*YOUR OBJECTIVE*
Check every line below for the word "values" and copy each one that has it.
^^^^^^^^
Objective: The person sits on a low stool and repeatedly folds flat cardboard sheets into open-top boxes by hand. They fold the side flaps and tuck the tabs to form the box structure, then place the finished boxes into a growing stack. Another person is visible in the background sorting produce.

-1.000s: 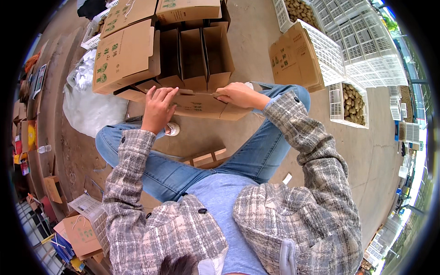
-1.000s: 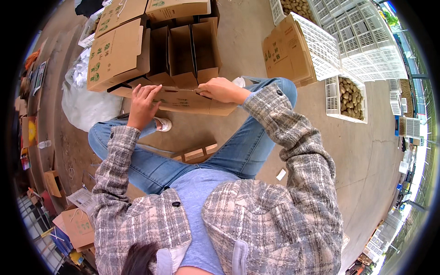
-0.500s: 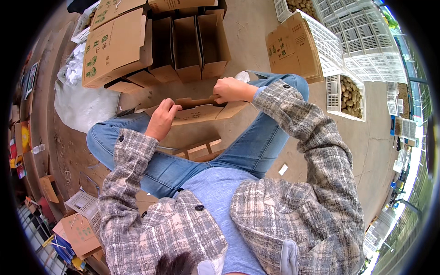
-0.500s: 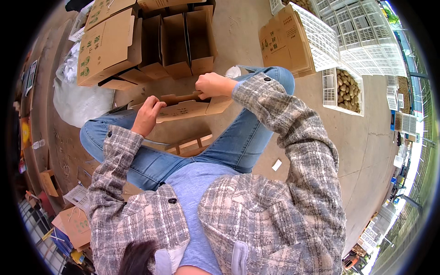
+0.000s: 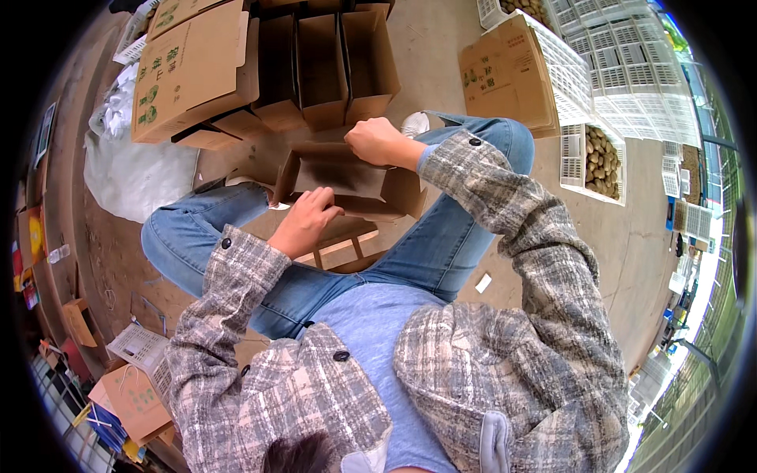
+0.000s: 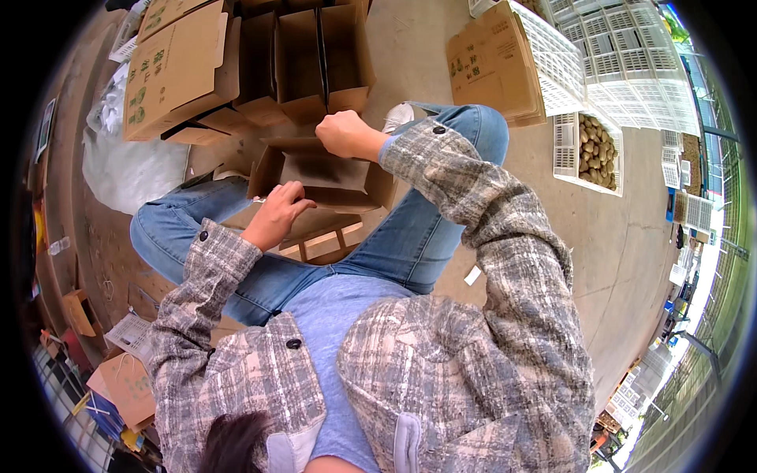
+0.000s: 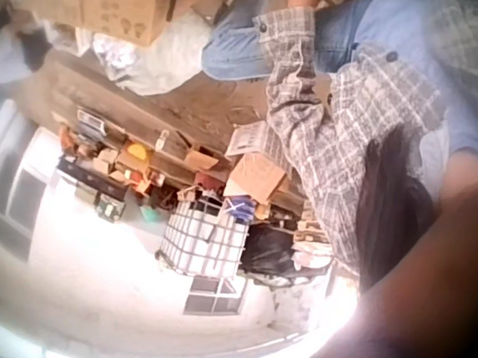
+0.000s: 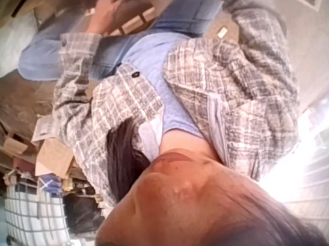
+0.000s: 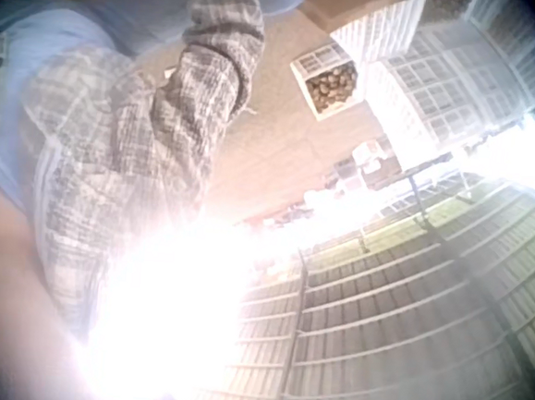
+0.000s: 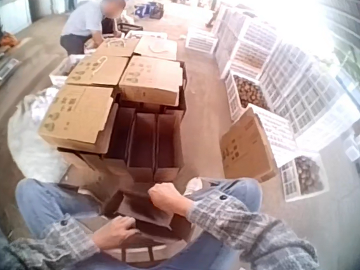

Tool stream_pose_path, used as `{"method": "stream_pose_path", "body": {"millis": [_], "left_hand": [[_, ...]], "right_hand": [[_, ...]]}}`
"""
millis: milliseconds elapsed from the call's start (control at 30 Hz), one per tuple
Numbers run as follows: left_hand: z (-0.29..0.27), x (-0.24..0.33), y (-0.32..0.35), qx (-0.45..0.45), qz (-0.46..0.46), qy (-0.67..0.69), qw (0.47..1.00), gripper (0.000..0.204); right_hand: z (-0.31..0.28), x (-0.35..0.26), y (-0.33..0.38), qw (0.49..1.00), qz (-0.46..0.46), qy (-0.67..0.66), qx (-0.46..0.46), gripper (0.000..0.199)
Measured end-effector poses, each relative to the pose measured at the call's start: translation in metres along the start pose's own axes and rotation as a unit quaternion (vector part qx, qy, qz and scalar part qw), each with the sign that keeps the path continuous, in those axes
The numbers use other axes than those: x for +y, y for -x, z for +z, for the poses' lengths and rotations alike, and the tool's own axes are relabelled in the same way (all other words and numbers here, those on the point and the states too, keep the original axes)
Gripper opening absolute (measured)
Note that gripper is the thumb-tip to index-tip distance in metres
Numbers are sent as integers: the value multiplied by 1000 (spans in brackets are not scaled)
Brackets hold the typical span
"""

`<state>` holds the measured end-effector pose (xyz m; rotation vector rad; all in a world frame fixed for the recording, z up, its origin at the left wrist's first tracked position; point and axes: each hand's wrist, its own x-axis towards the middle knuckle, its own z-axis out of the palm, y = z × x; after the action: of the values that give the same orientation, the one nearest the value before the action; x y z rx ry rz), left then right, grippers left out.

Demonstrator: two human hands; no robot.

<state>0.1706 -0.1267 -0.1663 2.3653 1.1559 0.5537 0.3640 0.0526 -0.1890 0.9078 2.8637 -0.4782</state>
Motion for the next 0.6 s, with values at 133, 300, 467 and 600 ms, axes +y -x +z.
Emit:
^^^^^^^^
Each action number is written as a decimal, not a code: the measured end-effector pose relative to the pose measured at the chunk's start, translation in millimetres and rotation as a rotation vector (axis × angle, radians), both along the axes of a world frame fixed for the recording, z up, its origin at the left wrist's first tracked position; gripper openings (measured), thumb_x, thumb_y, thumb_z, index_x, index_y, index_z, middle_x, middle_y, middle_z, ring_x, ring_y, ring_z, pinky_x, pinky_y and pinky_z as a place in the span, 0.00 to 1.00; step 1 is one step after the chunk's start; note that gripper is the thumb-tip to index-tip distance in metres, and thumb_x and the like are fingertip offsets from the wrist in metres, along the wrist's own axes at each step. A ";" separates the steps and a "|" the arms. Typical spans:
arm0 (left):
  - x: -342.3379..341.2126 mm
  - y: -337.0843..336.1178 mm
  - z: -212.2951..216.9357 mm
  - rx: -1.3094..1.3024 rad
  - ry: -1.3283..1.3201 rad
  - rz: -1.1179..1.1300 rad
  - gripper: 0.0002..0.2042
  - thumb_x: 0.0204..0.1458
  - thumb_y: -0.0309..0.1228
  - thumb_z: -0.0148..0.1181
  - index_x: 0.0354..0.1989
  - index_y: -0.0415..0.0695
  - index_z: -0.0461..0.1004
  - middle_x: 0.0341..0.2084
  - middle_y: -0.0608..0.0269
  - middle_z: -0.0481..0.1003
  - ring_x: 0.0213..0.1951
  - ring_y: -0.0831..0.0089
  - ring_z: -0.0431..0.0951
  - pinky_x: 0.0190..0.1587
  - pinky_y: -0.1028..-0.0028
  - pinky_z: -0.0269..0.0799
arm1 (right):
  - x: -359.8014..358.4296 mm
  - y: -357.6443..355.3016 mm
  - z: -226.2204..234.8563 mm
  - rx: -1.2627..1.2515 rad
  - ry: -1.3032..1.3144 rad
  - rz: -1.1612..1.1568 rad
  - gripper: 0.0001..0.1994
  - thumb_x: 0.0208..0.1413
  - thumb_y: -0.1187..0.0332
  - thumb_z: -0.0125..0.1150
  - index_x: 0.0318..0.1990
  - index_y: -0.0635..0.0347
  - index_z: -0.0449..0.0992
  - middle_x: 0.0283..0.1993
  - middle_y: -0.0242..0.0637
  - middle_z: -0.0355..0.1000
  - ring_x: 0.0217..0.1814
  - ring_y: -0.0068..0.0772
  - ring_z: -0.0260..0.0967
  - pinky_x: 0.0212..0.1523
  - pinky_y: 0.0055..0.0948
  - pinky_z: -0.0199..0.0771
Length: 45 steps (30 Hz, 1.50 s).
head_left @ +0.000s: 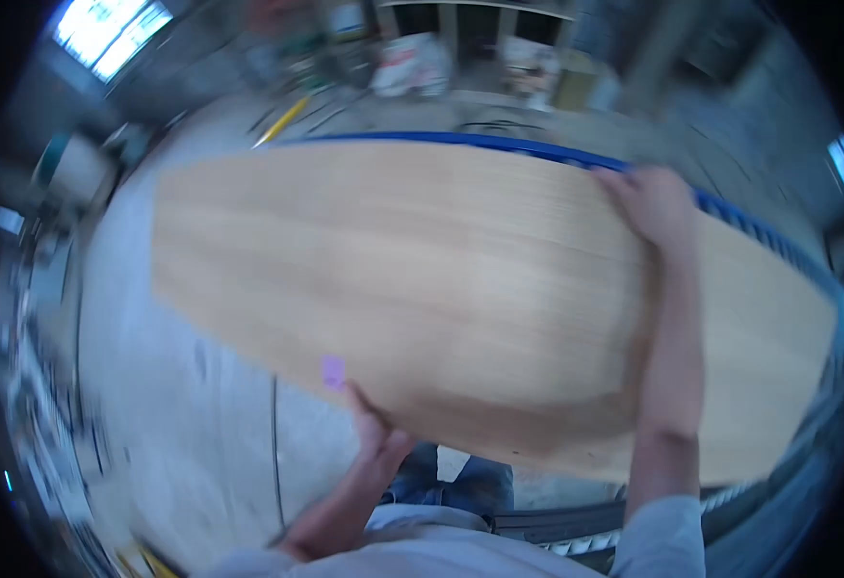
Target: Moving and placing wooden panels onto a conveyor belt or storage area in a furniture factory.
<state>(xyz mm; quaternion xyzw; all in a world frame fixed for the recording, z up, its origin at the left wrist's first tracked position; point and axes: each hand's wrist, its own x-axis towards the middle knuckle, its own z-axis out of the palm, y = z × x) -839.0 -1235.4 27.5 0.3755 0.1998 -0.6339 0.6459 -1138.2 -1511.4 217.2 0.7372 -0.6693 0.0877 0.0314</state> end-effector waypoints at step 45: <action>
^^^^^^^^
*RESPONSE BOX*
`<state>` holds the measured end-effector pose (xyz m; rotation vector rad; all in a world frame fixed for the recording, z up, its origin at the left wrist's first tracked position; point and axes: each hand's wrist, its own x-axis towards the middle knuckle, its own z-axis out of the palm, y = z × x; after the action: of the values that give the same orientation, the one nearest the value before the action; x y z rx ry rz), left then right, grippers left out.
Motion for the next 0.6 s, with values at 133, 300, 467 and 600 ms, axes +y -x +z.

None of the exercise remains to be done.